**Exercise aim**
With pictures removed, the data below should be returned exactly.
===== Data =====
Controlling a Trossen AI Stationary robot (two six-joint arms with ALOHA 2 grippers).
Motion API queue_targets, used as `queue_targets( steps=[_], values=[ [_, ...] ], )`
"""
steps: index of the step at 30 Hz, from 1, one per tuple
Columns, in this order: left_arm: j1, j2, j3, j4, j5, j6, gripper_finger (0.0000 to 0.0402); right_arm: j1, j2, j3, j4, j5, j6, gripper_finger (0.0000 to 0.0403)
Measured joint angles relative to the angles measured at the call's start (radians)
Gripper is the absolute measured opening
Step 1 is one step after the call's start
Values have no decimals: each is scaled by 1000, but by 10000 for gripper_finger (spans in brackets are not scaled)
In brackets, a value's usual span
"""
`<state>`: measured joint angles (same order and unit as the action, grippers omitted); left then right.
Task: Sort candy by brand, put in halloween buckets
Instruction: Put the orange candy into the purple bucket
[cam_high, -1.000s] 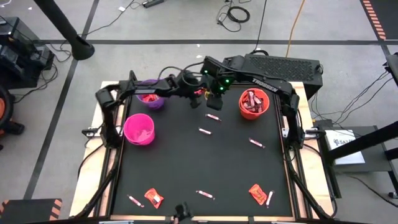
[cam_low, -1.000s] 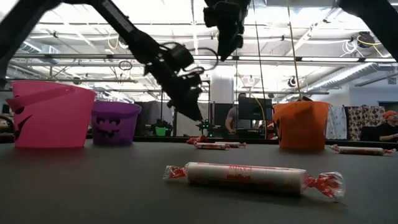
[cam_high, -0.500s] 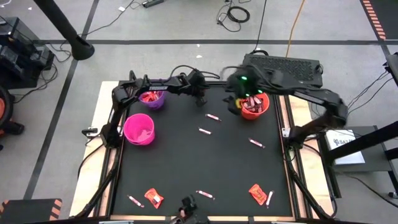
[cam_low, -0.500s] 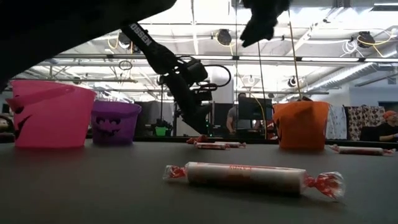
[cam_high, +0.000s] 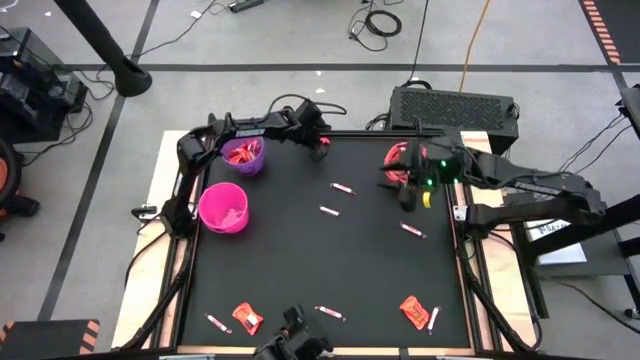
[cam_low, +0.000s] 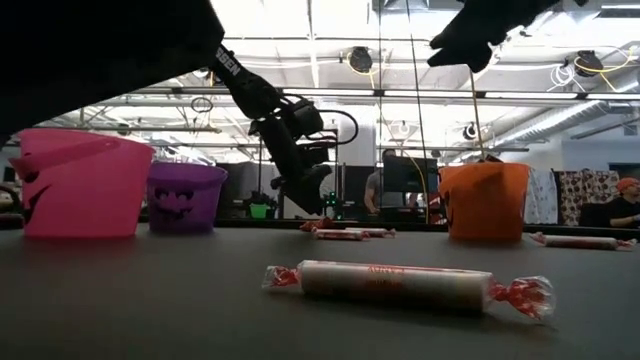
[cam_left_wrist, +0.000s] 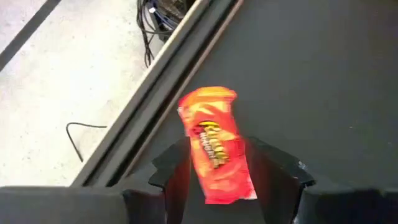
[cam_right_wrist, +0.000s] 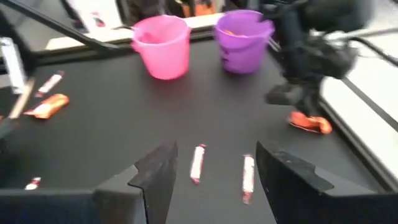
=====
**Task answer**
Controlling a Trossen AI Stationary robot (two six-joint arms with ALOHA 2 grippers).
Motion API queue_targets, used as `queue_targets( steps=[_], values=[ [_, ...] ], )`
"""
steps: index of the step at 30 Hz, from 1, one per tuple
Columns, in this order: left_arm: j1, j2, j3, j4, j5, j6, gripper_finger (0.0000 to 0.0402); right_arm: j1, j2, j3, j4, j5, j6, gripper_finger (0.0000 to 0.0403)
Measured joint angles relative to the angles measured at the call's start (radians)
Gripper is the absolute measured opening
Step 1 is one step after the call's start
Values have no decimals: each is scaled by 1000, but by 10000 for gripper_finger (spans in brackets are not scaled)
In brackets, a value's usual span
"""
`<state>`: measured joint angles (same order and unit as the action, grippers omitted); left then right.
Task: Sort candy by brand, put in halloween buckets
Instruction: Put the orange candy into the purple bucket
[cam_high, -1.000s] 
[cam_low, -1.000s] 
[cam_high, -0.500s] 
[cam_low, -0.500s] 
[cam_high, +0.000s] 
[cam_low, +0.000s] 
[cam_left_wrist, +0.000s] 
[cam_right_wrist, +0.000s] 

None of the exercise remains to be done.